Please reproduce the entries exactly as they appear below, but not the pictures.

(Records drawn from a dataset)
◇ ◇ ◇ ◇ ◇ ◇ ◇
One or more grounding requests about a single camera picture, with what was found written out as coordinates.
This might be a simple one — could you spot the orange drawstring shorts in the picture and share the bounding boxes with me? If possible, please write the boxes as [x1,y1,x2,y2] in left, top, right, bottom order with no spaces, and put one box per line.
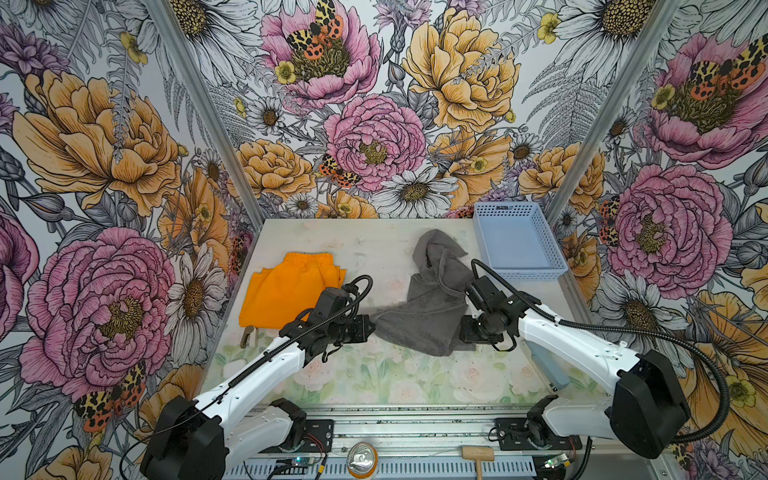
[239,252,346,330]

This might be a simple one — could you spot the grey garment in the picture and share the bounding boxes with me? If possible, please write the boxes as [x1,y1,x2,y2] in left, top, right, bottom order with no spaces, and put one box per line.
[373,230,475,357]

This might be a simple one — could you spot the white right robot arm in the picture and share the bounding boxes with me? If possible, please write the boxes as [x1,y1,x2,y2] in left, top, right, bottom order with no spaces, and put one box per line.
[460,276,690,459]

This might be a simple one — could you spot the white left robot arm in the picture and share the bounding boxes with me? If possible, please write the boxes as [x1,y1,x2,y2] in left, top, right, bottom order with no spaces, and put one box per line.
[140,283,375,479]

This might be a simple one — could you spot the light blue perforated laundry basket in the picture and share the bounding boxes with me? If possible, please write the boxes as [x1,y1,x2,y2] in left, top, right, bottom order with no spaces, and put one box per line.
[473,201,569,281]

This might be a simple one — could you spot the grey blue rectangular block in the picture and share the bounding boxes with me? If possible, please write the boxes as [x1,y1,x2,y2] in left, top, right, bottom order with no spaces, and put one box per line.
[527,342,570,391]

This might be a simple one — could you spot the small grey clip on table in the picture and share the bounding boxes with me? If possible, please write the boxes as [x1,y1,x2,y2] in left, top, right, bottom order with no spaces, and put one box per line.
[239,326,258,349]

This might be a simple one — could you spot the orange rimmed tape roll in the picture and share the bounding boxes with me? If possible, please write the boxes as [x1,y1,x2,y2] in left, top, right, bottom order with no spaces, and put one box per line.
[346,442,379,479]

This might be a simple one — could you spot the small wooden mallet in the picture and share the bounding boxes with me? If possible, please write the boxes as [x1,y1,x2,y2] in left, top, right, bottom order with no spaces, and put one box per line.
[461,446,495,480]

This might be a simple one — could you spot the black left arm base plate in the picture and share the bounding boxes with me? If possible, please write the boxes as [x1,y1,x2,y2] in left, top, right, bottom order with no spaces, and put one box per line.
[263,419,335,454]

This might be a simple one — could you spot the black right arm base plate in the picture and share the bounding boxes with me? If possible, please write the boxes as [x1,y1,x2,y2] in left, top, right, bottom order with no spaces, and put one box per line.
[487,417,583,451]

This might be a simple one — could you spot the aluminium front rail frame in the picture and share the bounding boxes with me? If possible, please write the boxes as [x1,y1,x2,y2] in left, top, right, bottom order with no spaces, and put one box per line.
[220,406,628,479]

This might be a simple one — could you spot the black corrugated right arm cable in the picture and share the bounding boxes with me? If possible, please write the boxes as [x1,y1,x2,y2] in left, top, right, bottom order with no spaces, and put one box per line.
[470,259,731,480]

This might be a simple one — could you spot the aluminium frame corner post left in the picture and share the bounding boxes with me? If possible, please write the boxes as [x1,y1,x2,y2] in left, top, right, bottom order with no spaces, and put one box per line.
[147,1,264,233]

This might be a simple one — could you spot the aluminium frame corner post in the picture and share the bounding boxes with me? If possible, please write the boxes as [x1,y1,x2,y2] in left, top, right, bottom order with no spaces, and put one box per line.
[147,1,264,233]
[546,0,682,226]

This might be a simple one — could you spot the aluminium frame corner post right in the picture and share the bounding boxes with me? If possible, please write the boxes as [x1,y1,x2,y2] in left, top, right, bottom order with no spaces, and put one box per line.
[546,0,682,226]
◇ ◇ ◇ ◇ ◇ ◇ ◇
- _RESPONSE TO THIS TASK_
One or more grounding requests about a single camera picture, with what was found written out as coordinates.
This might be a simple one — could you spot the orange drawstring shorts in the picture and share the bounding boxes with me? If possible, please write the boxes as [x1,y1,x2,y2] in left, top, right, bottom order with no spaces, and put one box per line.
[239,252,346,330]

This might be a simple one — could you spot the grey garment in the picture and share the bounding boxes with me? If possible, please write the boxes as [x1,y1,x2,y2] in left, top, right, bottom order with no spaces, and put one box per line.
[373,230,475,357]

This might be a simple one — could you spot the white right robot arm in the picture and share the bounding boxes with me? If possible, please write the boxes as [x1,y1,x2,y2] in left, top, right, bottom order with no spaces, and put one box per line.
[460,276,690,459]

This might be a simple one — could you spot the white left robot arm in the picture and share the bounding boxes with me? If possible, please write the boxes as [x1,y1,x2,y2] in left, top, right, bottom order with no spaces, and put one box per line.
[140,283,375,479]

This might be a simple one — could you spot the light blue perforated laundry basket in the picture and share the bounding boxes with me? If possible, please write the boxes as [x1,y1,x2,y2] in left, top, right, bottom order with no spaces, and put one box per line.
[473,201,569,281]

This might be a simple one — could you spot the grey blue rectangular block in the picture and share the bounding boxes with me? If possible, please write the boxes as [x1,y1,x2,y2] in left, top, right, bottom order with no spaces, and put one box per line.
[527,342,570,391]

This might be a simple one — could you spot the small grey clip on table in the picture and share the bounding boxes with me? If possible, please write the boxes as [x1,y1,x2,y2] in left, top, right, bottom order with no spaces, and put one box per line.
[239,326,258,349]

This might be a simple one — could you spot the orange rimmed tape roll in the picture and share the bounding boxes with me? If possible, please write the boxes as [x1,y1,x2,y2] in left, top, right, bottom order with no spaces, and put one box per line.
[346,442,379,479]

This might be a simple one — could you spot the small wooden mallet in the picture and share the bounding boxes with me? If possible, please write the boxes as [x1,y1,x2,y2] in left, top, right, bottom order with no spaces, and put one box per line.
[461,446,495,480]

This might be a simple one — could you spot the black left arm base plate in the picture and share the bounding boxes with me? If possible, please write the boxes as [x1,y1,x2,y2] in left, top, right, bottom order with no spaces, and put one box per line.
[263,419,335,454]

This might be a simple one — could you spot the black right arm base plate in the picture and share the bounding boxes with me? If possible, please write the boxes as [x1,y1,x2,y2] in left, top, right, bottom order with no spaces, and put one box per line.
[487,417,583,451]

This might be a simple one — could you spot the aluminium front rail frame in the picture and share the bounding boxes with me? If possible, please write the boxes as [x1,y1,x2,y2] in left, top, right, bottom order with no spaces, and put one box per line.
[220,406,628,479]

This might be a simple one — could you spot the black corrugated right arm cable in the picture and share the bounding boxes with me? If possible, please write the boxes as [x1,y1,x2,y2] in left, top, right, bottom order with no spaces, and put one box per line.
[470,259,731,480]

This might be a simple one — could you spot the aluminium frame corner post left in the picture and share the bounding boxes with me? If possible, please write the boxes as [x1,y1,x2,y2] in left, top, right, bottom order with no spaces, and put one box per line.
[147,1,264,233]

This might be a simple one — could you spot the aluminium frame corner post in the picture and share the bounding boxes with me? If possible, please write the boxes as [x1,y1,x2,y2] in left, top, right, bottom order with no spaces, and put one box per line.
[147,1,264,233]
[546,0,682,226]

This might be a simple one — could you spot the aluminium frame corner post right in the picture and share the bounding boxes with me? If possible, please write the boxes as [x1,y1,x2,y2] in left, top, right, bottom order with no spaces, and put one box per line.
[546,0,682,226]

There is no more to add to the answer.